[Records provided — start]
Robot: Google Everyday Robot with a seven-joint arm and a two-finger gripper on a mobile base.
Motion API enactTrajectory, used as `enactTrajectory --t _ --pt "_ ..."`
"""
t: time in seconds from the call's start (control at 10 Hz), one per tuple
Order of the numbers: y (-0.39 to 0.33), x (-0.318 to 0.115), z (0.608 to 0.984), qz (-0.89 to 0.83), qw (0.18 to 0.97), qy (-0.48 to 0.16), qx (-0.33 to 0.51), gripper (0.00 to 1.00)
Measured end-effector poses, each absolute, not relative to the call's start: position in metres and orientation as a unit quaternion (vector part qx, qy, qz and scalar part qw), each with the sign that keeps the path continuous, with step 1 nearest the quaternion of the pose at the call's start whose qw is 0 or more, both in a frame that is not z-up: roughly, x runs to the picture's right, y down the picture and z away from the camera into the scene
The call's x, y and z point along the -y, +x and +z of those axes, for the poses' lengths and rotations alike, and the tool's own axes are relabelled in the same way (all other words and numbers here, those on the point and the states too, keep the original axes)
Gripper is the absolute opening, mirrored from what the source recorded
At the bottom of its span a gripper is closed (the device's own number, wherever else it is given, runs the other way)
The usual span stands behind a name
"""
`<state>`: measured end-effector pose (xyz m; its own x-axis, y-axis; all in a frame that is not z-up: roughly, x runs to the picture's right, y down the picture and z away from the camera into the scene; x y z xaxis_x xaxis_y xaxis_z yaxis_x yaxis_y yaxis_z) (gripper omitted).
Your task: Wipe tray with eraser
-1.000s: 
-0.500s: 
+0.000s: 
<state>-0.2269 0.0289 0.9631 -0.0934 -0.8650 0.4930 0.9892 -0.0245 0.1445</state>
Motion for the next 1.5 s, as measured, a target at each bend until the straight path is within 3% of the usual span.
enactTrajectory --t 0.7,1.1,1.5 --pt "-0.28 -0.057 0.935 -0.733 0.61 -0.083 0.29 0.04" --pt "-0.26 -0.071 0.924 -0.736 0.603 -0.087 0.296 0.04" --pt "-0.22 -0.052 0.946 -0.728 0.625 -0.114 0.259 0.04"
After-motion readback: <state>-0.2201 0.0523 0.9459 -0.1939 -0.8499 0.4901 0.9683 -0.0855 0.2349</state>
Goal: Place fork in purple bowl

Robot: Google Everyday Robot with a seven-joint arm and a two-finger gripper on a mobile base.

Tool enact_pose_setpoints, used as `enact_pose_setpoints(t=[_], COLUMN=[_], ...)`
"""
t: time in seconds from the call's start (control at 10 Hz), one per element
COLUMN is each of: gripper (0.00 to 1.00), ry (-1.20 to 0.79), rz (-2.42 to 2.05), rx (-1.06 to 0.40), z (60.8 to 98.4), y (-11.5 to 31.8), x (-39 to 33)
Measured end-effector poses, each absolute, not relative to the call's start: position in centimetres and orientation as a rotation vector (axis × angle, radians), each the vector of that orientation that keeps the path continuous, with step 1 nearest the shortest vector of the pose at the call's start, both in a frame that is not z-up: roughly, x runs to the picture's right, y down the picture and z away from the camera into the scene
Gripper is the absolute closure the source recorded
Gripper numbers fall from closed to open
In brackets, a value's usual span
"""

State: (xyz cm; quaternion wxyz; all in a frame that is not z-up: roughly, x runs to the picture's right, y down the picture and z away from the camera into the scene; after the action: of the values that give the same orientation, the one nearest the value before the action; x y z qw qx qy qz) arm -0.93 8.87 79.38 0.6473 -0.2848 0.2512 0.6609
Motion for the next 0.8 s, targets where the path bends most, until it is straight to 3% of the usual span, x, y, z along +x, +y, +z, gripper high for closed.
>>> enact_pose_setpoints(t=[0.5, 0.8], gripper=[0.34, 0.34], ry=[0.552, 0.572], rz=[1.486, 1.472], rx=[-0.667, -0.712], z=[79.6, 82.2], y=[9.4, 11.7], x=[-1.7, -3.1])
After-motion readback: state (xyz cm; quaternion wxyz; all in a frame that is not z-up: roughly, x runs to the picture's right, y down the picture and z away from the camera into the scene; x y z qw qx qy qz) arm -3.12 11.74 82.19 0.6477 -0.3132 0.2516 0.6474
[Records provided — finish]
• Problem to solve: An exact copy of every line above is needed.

• Task answer:
Robot: Google Everyday Robot with a seven-joint arm and a two-finger gripper on a mobile base.
Motion API enactTrajectory, used as `enactTrajectory --t _ --pt "_ ..."`
"""
t: time in seconds from the call's start (control at 10 Hz), one per tuple
Order of the numbers: y (-0.39 to 0.33), x (-0.318 to 0.115), z (0.608 to 0.984), qz (-0.89 to 0.83), qw (0.18 to 0.97), qy (-0.48 to 0.16), qx (-0.33 to 0.51), gripper (0.00 to 1.00)
Measured end-effector poses, each absolute, not relative to the call's start: position in metres and orientation as a unit quaternion (vector part qx, qy, qz and scalar part qw), each with the sign that keeps the path continuous, with step 1 nearest the quaternion of the pose at the call's start whose qw is 0 or more, both in a frame that is not z-up: roughly, x runs to the picture's right, y down the picture and z away from the camera into the scene
The call's x, y and z point along the -y, +x and +z of those axes, for the poses' lengths and rotations alike, and the tool's own axes are relabelled in the same way (all other words and numbers here, those on the point and the states too, keep the original axes)
Gripper is the absolute opening, mirrored from what the source recorded
At the bottom of its span a gripper is closed (the device's own number, wherever else it is given, runs the other way)
The usual span stands behind a name
"""
`<state>`: measured end-effector pose (xyz m; its own x-axis, y-axis; all in a frame that is not z-up: roughly, x runs to the picture's right, y down the picture and z away from the camera into the scene; x y z xaxis_x xaxis_y xaxis_z yaxis_x yaxis_y yaxis_z) (gripper omitted).
Your task: Wipe tray with eraser
-1.000s: 
-0.500s: 
+0.000s: 
<state>-0.2269 0.0289 0.9631 -0.0934 -0.8650 0.4930 0.9892 -0.0245 0.1445</state>
Motion for the next 1.5 s, as measured, a target at each bend until the straight path is within 3% of the usual span.
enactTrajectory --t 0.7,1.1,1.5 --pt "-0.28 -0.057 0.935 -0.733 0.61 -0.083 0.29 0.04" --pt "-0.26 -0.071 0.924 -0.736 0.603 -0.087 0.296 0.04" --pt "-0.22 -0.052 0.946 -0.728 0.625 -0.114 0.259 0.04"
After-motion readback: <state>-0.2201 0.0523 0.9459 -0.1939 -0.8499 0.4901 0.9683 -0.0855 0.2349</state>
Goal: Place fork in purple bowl

Robot: Google Everyday Robot with a seven-joint arm and a two-finger gripper on a mobile base.

Tool enact_pose_setpoints, used as `enact_pose_setpoints(t=[_], COLUMN=[_], ...)`
"""
t: time in seconds from the call's start (control at 10 Hz), one per element
COLUMN is each of: gripper (0.00 to 1.00), ry (-1.20 to 0.79), rz (-2.42 to 2.05), rx (-1.06 to 0.40), z (60.8 to 98.4), y (-11.5 to 31.8), x (-39 to 33)
Measured end-effector poses, each absolute, not relative to the call's start: position in centimetres and orientation as a rotation vector (axis × angle, radians), each the vector of that orientation that keeps the path continuous, with step 1 nearest the shortest vector of the pose at the call's start, both in a frame that is not z-up: roughly, x runs to the picture's right, y down the picture and z away from the camera into the scene
Gripper is the absolute closure the source recorded
Gripper numbers fall from closed to open
In brackets, a value's usual span
"""

State: (xyz cm; quaternion wxyz; all in a frame that is not z-up: roughly, x runs to the picture's right, y down the picture and z away from the camera into the scene; after the action: of the values that give the same orientation, the one nearest the value before the action; x y z qw qx qy qz) arm -0.93 8.87 79.38 0.6473 -0.2848 0.2512 0.6609
Motion for the next 0.8 s, targets where the path bends most, until it is straight to 3% of the usual span, x, y, z along +x, +y, +z, gripper high for closed.
>>> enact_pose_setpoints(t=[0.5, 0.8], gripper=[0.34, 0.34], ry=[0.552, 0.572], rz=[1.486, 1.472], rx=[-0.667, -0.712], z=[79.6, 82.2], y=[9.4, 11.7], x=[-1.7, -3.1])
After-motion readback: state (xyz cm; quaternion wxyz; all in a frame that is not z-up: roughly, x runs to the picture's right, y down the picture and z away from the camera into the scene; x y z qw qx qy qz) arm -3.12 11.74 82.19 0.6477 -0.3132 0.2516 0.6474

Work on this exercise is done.